▶ **EXERCISE PROMPT**
Determine how many lines of the listing below include the string "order". Output the number and nothing more.

▶ **EXCERPTED DATA**
== Segment start ==
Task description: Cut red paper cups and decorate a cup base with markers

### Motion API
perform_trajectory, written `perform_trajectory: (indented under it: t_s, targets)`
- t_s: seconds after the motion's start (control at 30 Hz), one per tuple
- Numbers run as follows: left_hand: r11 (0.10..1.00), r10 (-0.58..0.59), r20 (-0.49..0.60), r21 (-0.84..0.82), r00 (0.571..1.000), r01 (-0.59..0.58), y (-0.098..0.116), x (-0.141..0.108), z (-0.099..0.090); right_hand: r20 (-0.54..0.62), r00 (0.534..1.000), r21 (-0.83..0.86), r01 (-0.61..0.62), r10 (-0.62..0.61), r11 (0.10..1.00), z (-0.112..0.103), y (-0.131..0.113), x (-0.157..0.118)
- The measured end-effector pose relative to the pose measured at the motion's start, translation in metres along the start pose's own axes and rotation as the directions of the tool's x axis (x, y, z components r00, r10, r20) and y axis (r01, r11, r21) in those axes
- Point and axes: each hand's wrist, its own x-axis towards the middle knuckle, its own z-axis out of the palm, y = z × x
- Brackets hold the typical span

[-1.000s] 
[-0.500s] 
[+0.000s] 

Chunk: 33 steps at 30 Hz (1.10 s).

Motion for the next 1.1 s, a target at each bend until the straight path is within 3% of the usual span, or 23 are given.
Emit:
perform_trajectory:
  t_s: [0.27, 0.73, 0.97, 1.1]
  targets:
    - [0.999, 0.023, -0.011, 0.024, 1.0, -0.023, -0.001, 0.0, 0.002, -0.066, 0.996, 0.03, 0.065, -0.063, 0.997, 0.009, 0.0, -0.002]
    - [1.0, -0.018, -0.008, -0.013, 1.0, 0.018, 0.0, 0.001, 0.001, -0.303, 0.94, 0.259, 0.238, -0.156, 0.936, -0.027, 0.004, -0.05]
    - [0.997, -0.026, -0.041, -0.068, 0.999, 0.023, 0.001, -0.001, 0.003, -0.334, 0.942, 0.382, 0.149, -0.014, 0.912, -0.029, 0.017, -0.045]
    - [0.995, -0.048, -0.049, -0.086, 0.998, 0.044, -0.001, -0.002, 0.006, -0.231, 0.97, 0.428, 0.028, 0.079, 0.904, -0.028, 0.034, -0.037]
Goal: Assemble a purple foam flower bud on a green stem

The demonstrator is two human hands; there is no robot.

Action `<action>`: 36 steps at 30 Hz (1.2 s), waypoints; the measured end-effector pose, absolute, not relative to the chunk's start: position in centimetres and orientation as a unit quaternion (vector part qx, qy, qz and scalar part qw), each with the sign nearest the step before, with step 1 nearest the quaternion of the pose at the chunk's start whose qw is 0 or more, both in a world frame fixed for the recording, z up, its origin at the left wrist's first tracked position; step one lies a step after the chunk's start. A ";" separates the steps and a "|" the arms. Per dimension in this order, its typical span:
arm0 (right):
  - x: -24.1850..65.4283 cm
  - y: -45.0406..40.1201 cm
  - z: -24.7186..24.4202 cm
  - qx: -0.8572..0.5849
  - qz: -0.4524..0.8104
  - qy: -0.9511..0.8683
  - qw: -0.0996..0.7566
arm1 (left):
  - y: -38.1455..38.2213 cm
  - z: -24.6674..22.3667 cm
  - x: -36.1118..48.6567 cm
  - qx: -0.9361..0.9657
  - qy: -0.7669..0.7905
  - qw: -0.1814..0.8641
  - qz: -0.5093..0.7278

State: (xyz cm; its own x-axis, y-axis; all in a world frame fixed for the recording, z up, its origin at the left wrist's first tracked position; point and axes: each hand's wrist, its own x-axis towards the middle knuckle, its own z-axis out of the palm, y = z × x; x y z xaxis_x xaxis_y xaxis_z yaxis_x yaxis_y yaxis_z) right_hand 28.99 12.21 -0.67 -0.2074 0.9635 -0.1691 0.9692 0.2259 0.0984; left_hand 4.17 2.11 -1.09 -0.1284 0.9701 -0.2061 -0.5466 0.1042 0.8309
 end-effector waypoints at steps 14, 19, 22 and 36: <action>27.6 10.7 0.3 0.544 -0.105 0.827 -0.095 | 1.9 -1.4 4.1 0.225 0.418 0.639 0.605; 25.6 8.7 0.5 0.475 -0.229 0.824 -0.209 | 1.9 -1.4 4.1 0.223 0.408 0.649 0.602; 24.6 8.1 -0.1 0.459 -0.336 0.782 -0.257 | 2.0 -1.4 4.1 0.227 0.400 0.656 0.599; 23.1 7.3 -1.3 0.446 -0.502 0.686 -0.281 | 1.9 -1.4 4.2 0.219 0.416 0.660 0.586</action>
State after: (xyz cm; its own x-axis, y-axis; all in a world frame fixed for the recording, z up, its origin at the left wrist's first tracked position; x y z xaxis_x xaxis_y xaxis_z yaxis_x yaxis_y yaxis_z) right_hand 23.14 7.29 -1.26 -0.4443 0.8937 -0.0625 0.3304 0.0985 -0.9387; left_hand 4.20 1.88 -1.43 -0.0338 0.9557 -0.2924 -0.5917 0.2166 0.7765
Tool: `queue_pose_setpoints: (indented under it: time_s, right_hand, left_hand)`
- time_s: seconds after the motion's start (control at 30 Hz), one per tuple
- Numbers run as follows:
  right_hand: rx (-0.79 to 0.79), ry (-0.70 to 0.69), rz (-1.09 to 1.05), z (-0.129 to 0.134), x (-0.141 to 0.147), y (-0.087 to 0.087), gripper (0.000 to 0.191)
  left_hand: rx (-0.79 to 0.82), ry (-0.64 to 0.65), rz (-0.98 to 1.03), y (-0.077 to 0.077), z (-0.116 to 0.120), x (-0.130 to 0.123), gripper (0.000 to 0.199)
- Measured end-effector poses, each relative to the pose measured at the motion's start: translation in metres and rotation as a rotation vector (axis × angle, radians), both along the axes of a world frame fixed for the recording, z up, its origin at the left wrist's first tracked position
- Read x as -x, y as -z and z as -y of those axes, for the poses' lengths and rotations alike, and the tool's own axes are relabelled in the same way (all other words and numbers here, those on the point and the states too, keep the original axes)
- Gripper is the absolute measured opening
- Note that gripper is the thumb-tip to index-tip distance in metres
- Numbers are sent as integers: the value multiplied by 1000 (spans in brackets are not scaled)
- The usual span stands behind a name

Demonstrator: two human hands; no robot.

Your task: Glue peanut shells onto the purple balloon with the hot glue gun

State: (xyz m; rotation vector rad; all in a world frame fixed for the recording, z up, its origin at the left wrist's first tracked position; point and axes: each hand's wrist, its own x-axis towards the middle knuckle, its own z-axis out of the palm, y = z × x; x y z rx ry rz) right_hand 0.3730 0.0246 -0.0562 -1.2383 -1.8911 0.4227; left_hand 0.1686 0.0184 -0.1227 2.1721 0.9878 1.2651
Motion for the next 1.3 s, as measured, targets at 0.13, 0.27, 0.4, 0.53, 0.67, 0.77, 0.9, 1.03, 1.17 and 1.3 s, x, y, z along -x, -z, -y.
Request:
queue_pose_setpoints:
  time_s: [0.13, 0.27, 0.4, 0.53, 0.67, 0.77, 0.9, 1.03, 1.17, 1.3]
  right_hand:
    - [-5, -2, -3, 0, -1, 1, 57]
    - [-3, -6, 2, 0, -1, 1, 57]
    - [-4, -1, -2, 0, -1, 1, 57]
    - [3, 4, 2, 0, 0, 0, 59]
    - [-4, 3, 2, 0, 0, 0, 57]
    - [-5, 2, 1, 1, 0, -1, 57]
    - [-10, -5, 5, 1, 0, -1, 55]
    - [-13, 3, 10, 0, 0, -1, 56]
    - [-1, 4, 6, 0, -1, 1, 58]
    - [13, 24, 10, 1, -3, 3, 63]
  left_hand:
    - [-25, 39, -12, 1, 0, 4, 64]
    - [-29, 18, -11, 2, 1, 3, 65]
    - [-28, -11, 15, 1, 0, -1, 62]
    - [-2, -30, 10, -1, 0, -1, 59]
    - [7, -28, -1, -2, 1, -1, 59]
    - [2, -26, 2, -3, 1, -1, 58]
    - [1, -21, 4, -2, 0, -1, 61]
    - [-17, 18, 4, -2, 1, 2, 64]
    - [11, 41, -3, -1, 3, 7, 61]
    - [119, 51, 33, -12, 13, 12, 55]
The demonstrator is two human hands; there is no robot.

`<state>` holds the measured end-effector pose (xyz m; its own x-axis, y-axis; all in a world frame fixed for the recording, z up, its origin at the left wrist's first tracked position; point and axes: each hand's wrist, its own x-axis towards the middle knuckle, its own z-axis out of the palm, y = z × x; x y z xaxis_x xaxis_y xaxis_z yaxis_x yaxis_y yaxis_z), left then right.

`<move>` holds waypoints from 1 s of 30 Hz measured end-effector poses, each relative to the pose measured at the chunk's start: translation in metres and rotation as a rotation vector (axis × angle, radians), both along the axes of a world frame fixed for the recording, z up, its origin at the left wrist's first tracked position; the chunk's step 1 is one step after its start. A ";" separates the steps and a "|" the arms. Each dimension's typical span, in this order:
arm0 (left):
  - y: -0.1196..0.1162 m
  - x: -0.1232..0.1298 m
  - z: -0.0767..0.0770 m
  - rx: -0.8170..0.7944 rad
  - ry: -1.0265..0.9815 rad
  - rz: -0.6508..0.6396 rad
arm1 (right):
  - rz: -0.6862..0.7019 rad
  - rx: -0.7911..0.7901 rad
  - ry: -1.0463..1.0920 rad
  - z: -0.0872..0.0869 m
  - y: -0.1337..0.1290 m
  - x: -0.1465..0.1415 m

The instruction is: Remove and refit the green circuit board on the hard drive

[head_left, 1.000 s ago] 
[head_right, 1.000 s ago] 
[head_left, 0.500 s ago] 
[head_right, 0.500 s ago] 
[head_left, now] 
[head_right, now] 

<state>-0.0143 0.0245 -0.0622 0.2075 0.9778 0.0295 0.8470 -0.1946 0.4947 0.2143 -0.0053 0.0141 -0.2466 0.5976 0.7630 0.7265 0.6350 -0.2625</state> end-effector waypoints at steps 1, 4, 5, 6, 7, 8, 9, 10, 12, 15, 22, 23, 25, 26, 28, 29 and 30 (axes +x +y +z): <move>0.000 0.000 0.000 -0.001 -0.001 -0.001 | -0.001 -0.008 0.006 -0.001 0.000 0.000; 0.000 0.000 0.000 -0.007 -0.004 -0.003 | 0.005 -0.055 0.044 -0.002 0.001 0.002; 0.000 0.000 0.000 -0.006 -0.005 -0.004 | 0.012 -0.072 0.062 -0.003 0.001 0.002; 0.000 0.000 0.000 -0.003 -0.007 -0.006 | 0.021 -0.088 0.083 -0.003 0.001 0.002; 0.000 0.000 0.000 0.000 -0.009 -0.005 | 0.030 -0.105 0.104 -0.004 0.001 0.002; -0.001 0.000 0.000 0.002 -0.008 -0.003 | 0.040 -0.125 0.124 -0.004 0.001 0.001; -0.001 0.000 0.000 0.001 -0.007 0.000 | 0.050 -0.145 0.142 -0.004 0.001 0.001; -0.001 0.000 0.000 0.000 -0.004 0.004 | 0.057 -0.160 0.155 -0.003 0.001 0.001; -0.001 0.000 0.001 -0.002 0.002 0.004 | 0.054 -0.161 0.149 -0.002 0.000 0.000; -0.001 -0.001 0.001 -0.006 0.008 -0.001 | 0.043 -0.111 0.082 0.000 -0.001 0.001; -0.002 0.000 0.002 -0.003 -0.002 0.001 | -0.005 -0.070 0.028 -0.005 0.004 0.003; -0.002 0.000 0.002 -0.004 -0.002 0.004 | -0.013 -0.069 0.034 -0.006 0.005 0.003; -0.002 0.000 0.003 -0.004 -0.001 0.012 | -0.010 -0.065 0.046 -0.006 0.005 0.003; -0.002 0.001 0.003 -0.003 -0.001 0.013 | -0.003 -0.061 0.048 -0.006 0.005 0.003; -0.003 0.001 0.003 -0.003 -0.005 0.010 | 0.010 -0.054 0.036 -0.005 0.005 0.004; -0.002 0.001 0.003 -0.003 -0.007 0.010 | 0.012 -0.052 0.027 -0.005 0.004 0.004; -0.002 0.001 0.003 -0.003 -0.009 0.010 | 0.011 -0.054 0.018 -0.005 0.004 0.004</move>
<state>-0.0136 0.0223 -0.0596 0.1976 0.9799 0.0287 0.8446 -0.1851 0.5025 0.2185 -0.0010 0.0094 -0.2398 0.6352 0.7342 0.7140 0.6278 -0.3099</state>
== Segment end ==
▶ **RESULT FOR THIS EXERCISE**
2